試したくなる気持ちはわかるが、疲れることは一切しないことが大事な治療

後遺症に悩む富山市の男性(20代):
だらだらしている生活なんて嫌だと思ってしまう

医師:
長くなると焦るのは当然。この状態は焦ったら負け

後遺症に悩む富山市の男性(20代):
頭がボーっとするのは、ずっと残ってしまう?

医師:
ずっとじゃないために、今休んでいる。今日だけで5、6人に同じ話をしている。慎重に無理をせずにやってほしい

3カ月近く学校休み…後遺症が完治した高校生

2021年、後遺症の専門外来を立ち上げ、延べ500人以上の患者を診てきた永田医師。

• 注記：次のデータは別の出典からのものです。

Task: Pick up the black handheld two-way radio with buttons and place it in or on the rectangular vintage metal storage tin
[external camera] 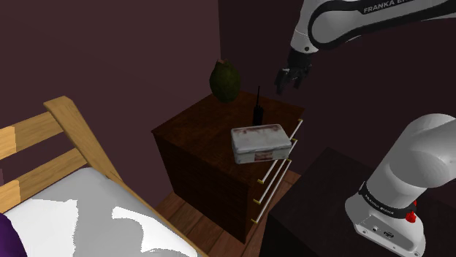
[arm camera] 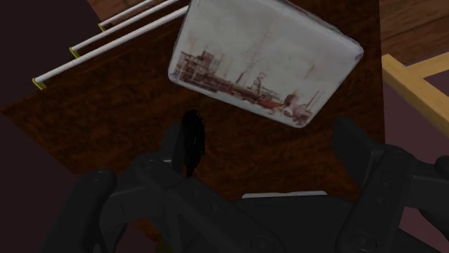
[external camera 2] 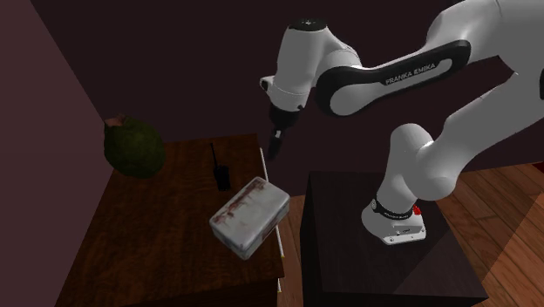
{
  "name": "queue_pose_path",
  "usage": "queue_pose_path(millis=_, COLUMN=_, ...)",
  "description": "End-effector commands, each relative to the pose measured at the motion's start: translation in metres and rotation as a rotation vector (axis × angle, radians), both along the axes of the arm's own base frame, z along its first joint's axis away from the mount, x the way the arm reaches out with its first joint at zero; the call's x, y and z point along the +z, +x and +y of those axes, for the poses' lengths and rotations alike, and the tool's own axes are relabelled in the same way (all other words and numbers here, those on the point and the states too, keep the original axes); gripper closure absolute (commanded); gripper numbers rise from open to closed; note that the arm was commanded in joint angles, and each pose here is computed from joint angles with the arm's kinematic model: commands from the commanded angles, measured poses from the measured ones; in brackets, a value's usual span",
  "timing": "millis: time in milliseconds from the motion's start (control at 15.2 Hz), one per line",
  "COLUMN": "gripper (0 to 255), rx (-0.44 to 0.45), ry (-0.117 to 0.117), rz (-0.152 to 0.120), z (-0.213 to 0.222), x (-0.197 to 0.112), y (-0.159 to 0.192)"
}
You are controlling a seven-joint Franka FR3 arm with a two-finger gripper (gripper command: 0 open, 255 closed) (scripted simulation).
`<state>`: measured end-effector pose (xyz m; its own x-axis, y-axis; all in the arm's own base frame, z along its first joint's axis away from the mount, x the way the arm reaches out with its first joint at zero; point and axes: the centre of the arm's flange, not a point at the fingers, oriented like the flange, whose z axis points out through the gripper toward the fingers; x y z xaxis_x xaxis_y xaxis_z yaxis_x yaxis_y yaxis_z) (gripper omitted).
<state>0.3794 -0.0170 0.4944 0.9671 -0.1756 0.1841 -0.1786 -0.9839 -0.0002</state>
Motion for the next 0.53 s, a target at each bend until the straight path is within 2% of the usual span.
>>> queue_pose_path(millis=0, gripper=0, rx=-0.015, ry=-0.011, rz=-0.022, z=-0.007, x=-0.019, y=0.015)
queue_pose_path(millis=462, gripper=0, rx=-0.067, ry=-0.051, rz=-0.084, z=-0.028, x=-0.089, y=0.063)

この日、診療に訪れた後遺症の患者は10人。特に9月は富山からの患者が多く、全体の約7割を占めるという。

ながたクリニック・永田理希 院長:
過去にないくらい、毎日、コロナの後遺症や長引く症状に悩んでいる方が受診している。再診も初診も含めて、制限しないと、一般外来や発熱外来を圧迫しつつあるくらい増えている

デルタ株までの後遺症は、嗅覚や味覚障害が主な症状で、治る時間も比較的短かったという。しかしオミクロン株では、倦怠感やブレインフォグを訴える患者が増え、治療が長期化していると永田医師は話す。

ながたクリニック・永田理希 院長:
治療法のベースはできてきたが、決め手に欠ける。すてきな漢方があり、のどをぐりぐりとすれば良くなるという期待で来ている患者もいるが、基本はペーシング。
体も心も休養させることで、治癒促進させるサポートに、(薬などの)いろいろな治療法が報告されている

この日は、7カ月の治療の末、後遺症が治ったという富山・小矢部市から来た高校生もいた。3カ月近く、学校を休んだという。

後遺症が完治した富山・小矢部市の高校生:
徐々に良くなって、今日で完治した。
(最も辛かったのは)部活動、野球ができなくて。チームと一緒にいたかった

この高校生も、富山県内の病院を3か所回ったあと、この専門外来に行きついたという。

後遺症が完治した富山・小矢部市の高校生:
富山県にも専門的な知識を持った先生がいればいい。ここまで結構時間がかかるので、便利になってほしい

ながたクリニック・永田理希 院長:
対応できる医療機関を連携して増やしていかないと、キャパオーバーになってくる。なかなか終わりが見えない。何とか行政に問題として把握してもらい、動いてほしい

コロナの後遺症について富山県は「まずは症状に応じて、かかりつけ医に相談してほしい」と呼びかけている。ただ、ほかの県では、後遺症に対応する医療機関をリスト化するなど、対策に乗り出す自治体も増えている。

永田医師は、今後、後遺症の患者は確実に増えるとしていて、富山県内でも対策が求められている。